As geleiras estão derretendo três vezes mais rápido do que na década de 80, de acordo com dados divulgados pelo Serviço Mundial de Monitoramento de Geleiras, que é sediado na Suíça.

Os pesquisadores acompanham com atenção uma amostra de 30 geleiras em várias partes do planeta, e atribuem o fenômeno à mudança do clima da Terra.

"Nós vamos entrar em condições não vistas nos últimos dez mil anos, e talvez condições que a humanidade jamais experimentou", disse Wilfried Haeberli, diretor do serviço.



Os dados são divulgados em meio à reunião do Painel Intergovernamental para Mudanças Climáticas da Organização das Nações Unidas (IPCC, em inglês), reunido desde segunda-feira em Paris.

O painel deverá divulgar na sexta-feira a sua primeira avaliação do problema desde 2001, em um documento que, os especialistas acreditam, terá repercussões políticas e econômicas.

Há divergências, no momento, sobre as previsões a serem feitas para a elevação do nível do mar.

Mas o IPCC deverá declarar que as mudanças de clima induzidas pela ação humana estão de fato ocorrendo e é necessário agir em relação a ela.

Sensíveis

Dos elementos geográficos da Terra, as geleiras são consideradas as mais sensíveis à elevação das temperaturas.

De acordo com o Serviço Mundial de Monitoramento de Geleiras, o derretimento provocou uma diminuição de espessura da amostra observada de 60 a 70 centímetros, em média, em 2005.

Isto representa 1,6 vezes mais do que a média anual durante a década de 90.

Se a tendência se mantiver, Haeberli acredita que várias geleiras vão desaparecer em décadas. Elas possuem normalmente dezenas de metros de espessura.

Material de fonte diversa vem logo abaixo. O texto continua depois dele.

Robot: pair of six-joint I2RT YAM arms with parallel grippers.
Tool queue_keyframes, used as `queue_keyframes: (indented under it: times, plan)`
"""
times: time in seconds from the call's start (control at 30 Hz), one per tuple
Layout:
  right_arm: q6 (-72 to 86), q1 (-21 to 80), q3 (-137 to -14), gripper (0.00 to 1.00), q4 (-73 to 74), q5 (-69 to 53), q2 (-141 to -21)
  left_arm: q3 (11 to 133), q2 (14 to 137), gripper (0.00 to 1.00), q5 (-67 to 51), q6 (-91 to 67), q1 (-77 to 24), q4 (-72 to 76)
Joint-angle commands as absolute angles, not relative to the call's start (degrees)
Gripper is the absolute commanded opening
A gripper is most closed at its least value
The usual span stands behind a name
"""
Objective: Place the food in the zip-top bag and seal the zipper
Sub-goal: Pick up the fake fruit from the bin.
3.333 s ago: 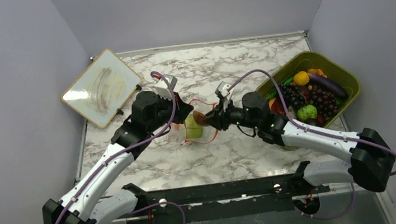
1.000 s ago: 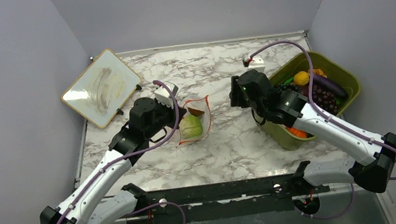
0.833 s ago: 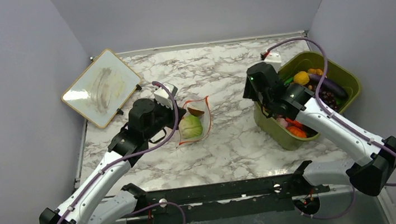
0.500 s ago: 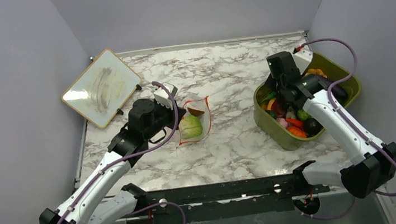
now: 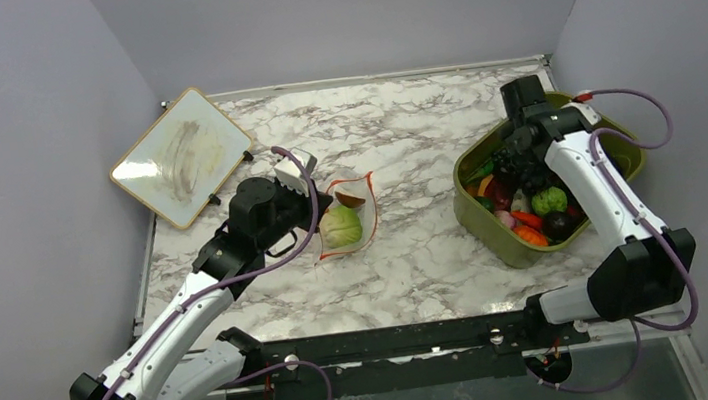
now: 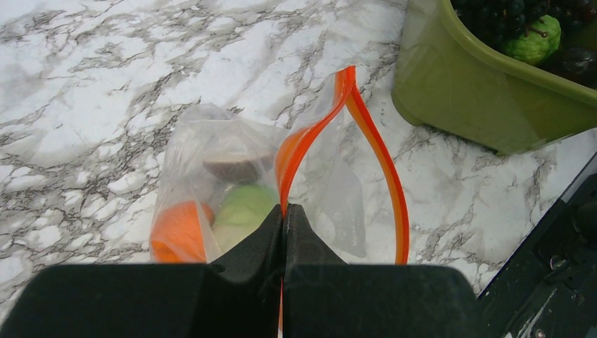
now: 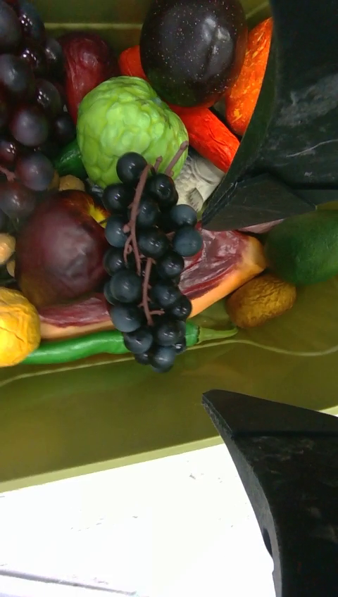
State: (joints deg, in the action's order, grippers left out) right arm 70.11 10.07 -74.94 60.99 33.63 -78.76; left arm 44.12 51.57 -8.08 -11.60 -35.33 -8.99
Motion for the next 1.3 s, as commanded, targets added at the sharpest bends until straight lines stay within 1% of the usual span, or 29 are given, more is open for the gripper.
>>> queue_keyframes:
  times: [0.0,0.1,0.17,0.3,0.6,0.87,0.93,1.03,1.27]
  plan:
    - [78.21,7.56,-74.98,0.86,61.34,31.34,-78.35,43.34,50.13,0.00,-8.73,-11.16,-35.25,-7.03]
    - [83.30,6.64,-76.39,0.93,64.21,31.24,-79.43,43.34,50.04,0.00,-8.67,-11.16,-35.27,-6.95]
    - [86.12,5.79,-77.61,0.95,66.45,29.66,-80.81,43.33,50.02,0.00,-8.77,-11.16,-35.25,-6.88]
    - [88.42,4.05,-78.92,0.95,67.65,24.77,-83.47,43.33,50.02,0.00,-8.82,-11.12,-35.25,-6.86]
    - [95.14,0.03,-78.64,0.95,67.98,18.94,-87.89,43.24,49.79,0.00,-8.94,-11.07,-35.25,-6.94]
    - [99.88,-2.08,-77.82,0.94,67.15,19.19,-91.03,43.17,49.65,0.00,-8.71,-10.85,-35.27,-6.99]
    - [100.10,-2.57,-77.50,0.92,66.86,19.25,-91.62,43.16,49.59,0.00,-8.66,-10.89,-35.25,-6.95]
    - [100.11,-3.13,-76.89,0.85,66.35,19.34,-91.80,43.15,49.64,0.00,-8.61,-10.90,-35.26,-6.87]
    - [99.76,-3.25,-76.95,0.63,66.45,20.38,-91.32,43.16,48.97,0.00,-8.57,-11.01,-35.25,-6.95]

No ano passado, o Serviço Mundial de Monitoramento de Geleiras previu que os Alpes perderão 75% de suas geleiras durante este século.

O diretor-executivo do Programa Ambiental das Nações Unidas, Achim Steiner, que trabalha próximo ao serviço, diz que "as geleiras são importantes fontes para muitos rios importantes de que as pessoas dependem para água para beber, agricultura e objetivos industriais".

"A descoberta deve fortalecer a determinação de governos de agirem agora para reduzir as emissões de gases que provocam o efeito estufa."

O relatório do IPCC de 2001 prevê que até o fim do século, as temperaturas deverão subir entre 1,4 e 5,8 graus celsius.

O novo relatório provavelmente vai reduzir a margem de incerteza, embora não descarte totalmente a possibilidade de aumento da ordem de 5,8 graus celsius.